— The task —
Go through the listing below and repeat it exactly, dropping the pictures.

— Data section —
══════════

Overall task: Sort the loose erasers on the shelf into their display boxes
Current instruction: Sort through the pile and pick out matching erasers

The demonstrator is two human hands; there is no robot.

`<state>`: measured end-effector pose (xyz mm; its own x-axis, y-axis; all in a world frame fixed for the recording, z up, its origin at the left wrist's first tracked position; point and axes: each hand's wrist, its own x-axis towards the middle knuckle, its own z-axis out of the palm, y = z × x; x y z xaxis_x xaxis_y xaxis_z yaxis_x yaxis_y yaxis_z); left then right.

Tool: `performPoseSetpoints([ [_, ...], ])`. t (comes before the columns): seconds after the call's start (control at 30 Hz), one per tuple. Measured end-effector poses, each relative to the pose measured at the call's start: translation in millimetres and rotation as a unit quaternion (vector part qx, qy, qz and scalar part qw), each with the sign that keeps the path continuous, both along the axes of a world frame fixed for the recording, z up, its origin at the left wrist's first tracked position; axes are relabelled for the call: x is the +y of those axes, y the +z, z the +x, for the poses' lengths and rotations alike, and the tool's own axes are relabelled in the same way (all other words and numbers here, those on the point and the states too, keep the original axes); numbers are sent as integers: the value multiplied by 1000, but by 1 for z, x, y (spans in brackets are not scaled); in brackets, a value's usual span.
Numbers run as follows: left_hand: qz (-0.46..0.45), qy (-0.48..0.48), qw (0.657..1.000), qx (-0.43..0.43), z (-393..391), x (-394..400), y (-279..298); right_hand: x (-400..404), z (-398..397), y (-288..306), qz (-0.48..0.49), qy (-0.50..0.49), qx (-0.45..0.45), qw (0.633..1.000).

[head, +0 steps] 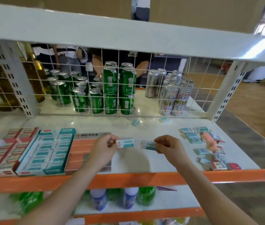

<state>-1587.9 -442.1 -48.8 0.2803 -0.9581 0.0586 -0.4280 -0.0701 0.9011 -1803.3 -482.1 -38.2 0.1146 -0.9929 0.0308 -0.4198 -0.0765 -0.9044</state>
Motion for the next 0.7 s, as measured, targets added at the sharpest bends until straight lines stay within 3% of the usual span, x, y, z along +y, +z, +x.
performPoseSetpoints([
  [0.33,-22,47,992,-114,102,26,10,8,111,3,-11,35,-12,999],
  [0.7,19,62,979,-191,197,46,5,16,216,-10,-28,70,28,997],
])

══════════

— Output for this exercise —
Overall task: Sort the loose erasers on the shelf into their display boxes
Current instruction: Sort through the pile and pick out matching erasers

The demonstrator is two human hands; there is no robot.

`<state>`: measured end-effector pose (xyz mm; its own x-axis, y-axis; all in a world frame fixed for the recording, z up, its origin at the left wrist's first tracked position; point and axes: each hand's wrist, its own x-axis towards the middle knuckle, its own z-axis out of the palm, y = z × x; x y z xaxis_x xaxis_y xaxis_z yaxis_x yaxis_y yaxis_z); left then right.

Tool: `performPoseSetpoints([ [_, ...], ])`. t (comes before the columns): seconds after the call's start (control at 30 Hz), one per tuple. Measured end-effector poses, each relative to the pose measured at the call's start: translation in millimetres and rotation as a unit quaternion (vector part qx, qy, qz and scalar part qw), each with the sign that keeps the path continuous, both along the axes of a world frame fixed for the recording, z up, its origin at the left wrist's first tracked position; axes are relabelled for the call: x is the +y of those axes, y the +z, z the +x, for the poses' lengths and rotations alike, and the tool's own axes are relabelled in the same way (all other words and numbers here, those on the point and the states too, keep the original axes); numbers are sent as integers: the value multiplied by 1000, but by 1 for z, x, y (spans in brackets are not scaled); in brackets, a value's usual span.
Numbers run as follows: left_hand: qz (-0.46..0.45), qy (-0.48..0.48), qw (0.657..1.000), qx (-0.43..0.43), z (-393..391), x (-394..400), y (-279..298); right_hand: x (-400..404), z (-398..397), y (-288..306), qz (-0.48..0.49), qy (-0.50..0.49), qx (-0.45..0.45), qw (0.633..1.000).

[head, +0 steps] 

<state>-1587.9 -442.1 -48.8 0.2803 -0.9581 0.0586 -0.4280 -0.0701 0.9011 -1803.3 -482.1 -38.2 0.1146 -0.9929 0.0308 -0.4198 -0.0765 -0.9044</state>
Motion for the next 0.7 s, as measured, targets added at the sharpest bends until straight lines stay within 3% of the usual span, x, y, z along +y, +z, +x.
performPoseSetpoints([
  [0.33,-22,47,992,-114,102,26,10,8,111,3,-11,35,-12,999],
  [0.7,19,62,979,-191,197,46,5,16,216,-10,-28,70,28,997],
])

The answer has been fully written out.